Recently, the department surveyed its members to determine their level of acceptance regarding the use of CBT for training, as well as their attitudes toward the current EMT recertification program. A number of important lessons were learned that are applicable to training officers who are considering implementing CBT in their organization.
First, although Phoenix EMTs were nearly universally comfortable with using computers, older employees tended to be somewhat uneasy with this format. Still, over 80% of the members surveyed indicated that they preferred the computer-based experience to the classroom. Implementation of voluntary computer classes designed to teach personnel how to use computer-based programs may be useful in raising the level of comfort with CBT. In addition, assistance should be available via a “computer help line” so personnel can contact someone who is in a position to answer their questions or to solve simple problems that might arise.
For the most part, users were positive regarding the EMT program’s design and content; however, the technical operation of the program was often reported to be problematic. Unintentional log-offs and lost assessment results were reported to be somewhat common. Losing one’s work can be a major demotivating factor. Addressing technical issues or, better yet, testing software prior to implementation can improve the acceptance of CBT, decrease frustration and improve motivation to use these systems.

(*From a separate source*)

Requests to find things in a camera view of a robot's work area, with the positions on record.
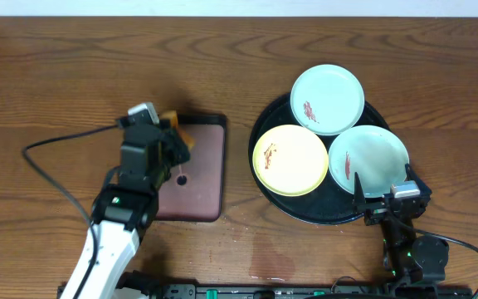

Improving user flexibility was strongly recommended by the department’s members. Optimal training programs allow students to tailor their learning experience through the ability to self-pace; that is, to spend more time on subjects they need practice on while being able to test out of those they are proficient in. The more control students have with the computer-based training software, the more motivated they will be. To provide this control, software programs should offer options such as a main menu from which to choose a lesson or individual features, control of frame movement, or saving work to be completed later.
Finally, the first system installed by Phoenix was accessible only from department computers via the city Intranet. Members of busier companies expressed frustration with frequent interruptions from station routine, noise/activity around the workstation, emergency responses and the day-to-day activity of a firehouse. A quarter of all members surveyed requested a “work-from-home” option, and more than 76% of respondents indicated that they would indeed access the training program from home if this option were available.
The Phoenix Fire Department continues to seek improvements in all its training programs. The department has implemented many of the features requested by its members in its updated EMT training software, including Internet access, greater user flexibility and additional “challenge” sections for advanced learners. The best way to determine the acceptance of a computer-based training program (or any training program) is to elicit feedback from users. That feedback can then be used to make improvements to the program that will enhance the level of motivation and interest in this method of delivery, the overall quality of training, and, ultimately, service to the department’s customers.